The great sitar maestro, Ravi Shankar, died in San Diego yesterday aged 92, having failed to recover from heart-valve replacement surgery.
Touring America and Europe from 1956, Shankar, more than anyone, was responsible for popularising Indian music in the west, and he has been acclaimed as the ‘Godfather Of World Music’. He came to wider attention via his association with violinist Yehudi Menuhin, who he met in India during the early ’50s, and most notably, Beatle George Harrison, who was introduced to his recordings by David Crosby of The Byrds in 1965. Indian music would add to the spectrum of eclectic influences The Beatles added to their mid-’60s output, with Harrison playing sitar on ‘Norwegian Wood (This Bird Has Flown)’ (from ‘Rubber Soul’ 1965), and, following personal tutoring from Shankar, who would become a lifelong friend, ‘Love You To’ (from ‘Revolver’ 1966) and ‘Within You Without You’ (from ‘Sgt. Pepper’s Lonely Hearts Club Band’ 1967). Harrison would call Shankar the greatest musician on the planet that he was aware of, and many other Pop musicians would feature sitar in their own recordings as a consequence. Shankar’s spiritual influence (music and spirituality going hand in hand for him) would inspire all 4 Beatles, who would subsequently seek instruction from the founder of the Transcendental Meditation technique, Maharishi Mahesh Yogi, initially in Bangor, Wales (1967), before famously travelling to Rishikesh, India to study with him in 1968. This would have a huge effect on how eastern spirituality was viewed in the west.

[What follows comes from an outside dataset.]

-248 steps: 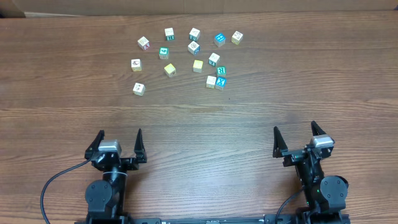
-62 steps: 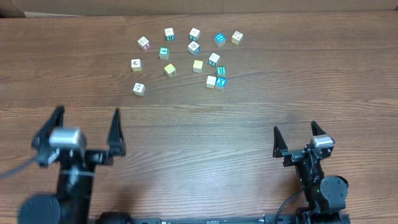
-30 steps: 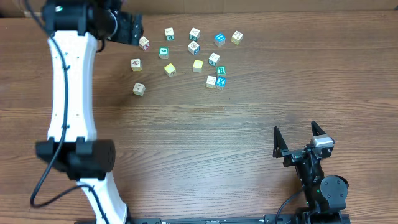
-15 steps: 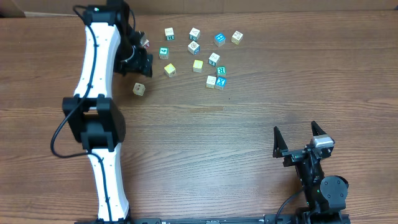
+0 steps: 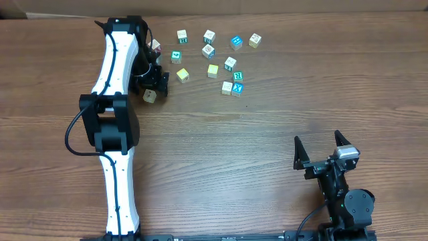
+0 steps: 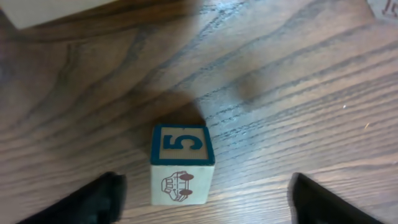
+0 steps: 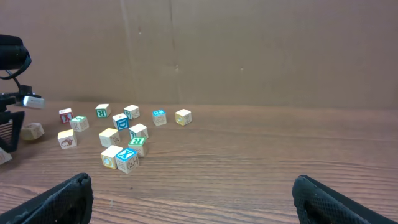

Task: Form a tower

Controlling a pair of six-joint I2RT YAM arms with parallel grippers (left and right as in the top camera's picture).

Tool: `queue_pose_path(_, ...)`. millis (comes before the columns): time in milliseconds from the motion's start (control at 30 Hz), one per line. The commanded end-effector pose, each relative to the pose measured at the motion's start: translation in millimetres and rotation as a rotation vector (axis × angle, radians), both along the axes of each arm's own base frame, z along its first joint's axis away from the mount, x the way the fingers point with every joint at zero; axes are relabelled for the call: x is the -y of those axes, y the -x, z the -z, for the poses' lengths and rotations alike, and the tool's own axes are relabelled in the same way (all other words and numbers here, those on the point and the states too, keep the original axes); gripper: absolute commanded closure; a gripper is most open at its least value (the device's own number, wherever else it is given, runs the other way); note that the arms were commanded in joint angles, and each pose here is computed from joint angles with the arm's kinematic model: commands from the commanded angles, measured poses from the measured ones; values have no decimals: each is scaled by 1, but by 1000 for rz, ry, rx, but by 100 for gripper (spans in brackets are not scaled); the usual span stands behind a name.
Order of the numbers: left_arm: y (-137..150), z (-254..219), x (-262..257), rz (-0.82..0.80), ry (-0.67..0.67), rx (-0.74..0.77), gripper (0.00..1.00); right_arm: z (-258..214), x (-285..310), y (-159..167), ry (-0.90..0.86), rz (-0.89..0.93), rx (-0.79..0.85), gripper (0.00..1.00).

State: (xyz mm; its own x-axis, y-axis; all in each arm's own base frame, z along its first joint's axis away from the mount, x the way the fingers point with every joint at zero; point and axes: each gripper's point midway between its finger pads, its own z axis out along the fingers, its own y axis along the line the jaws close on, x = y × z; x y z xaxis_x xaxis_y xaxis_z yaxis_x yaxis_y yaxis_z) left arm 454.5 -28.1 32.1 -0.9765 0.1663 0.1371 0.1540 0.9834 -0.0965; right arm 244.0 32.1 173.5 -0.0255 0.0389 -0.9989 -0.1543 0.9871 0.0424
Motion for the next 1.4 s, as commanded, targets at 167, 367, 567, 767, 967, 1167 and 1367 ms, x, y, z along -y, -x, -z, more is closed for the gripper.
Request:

Here’s a great YouTube clip showing Shankar giving Harrison a sitar lesson:
http://youtu.be/RxI6IkH9Mvo
His triumphant appearance at the Monterey Pop Festival in California, at the height of 1967’s fabled ‘Summer Of Love’, made him a hero of the hippie movement, and he’d also perform 2 years later at the era defining Woodstock Festival in Sullivan County, New York. I wrote about Shankar at Monterey Pop for the first in my Video Blog series, stating that ‘this, above anything else I’ve ever seen, illustrates the power of music to energize’. You can read the piece here, plus view his breathtaking performance of ‘Dhun (Dadra And Fast Teental)’, accompanied by the legendary tabla player, Alla Rakha:
https://blog.gregwilson.co.uk/2012/07/video-blog-ravi-shankar-at-monteray-pop/
His son, Shubhendra ‘Shubho’ Shankar often accompanied his father on tours – he could play the sitar and surbahar, but elected not to pursue a solo career and died in 1992. His daughter, Anoushka Shankar, also took up the sitar, and would often perform with her father during his latter years, whilst her half-sister, Nora Jones, is a Grammy award winning singer-songwriter.
His soundtrack for Jonathan Miller’s surreally dark and brooding film adaptation of ‘Alice In Wonderland’ (1966), stands, alongside the Monterey performance, as my personal favourite portrayal of his music.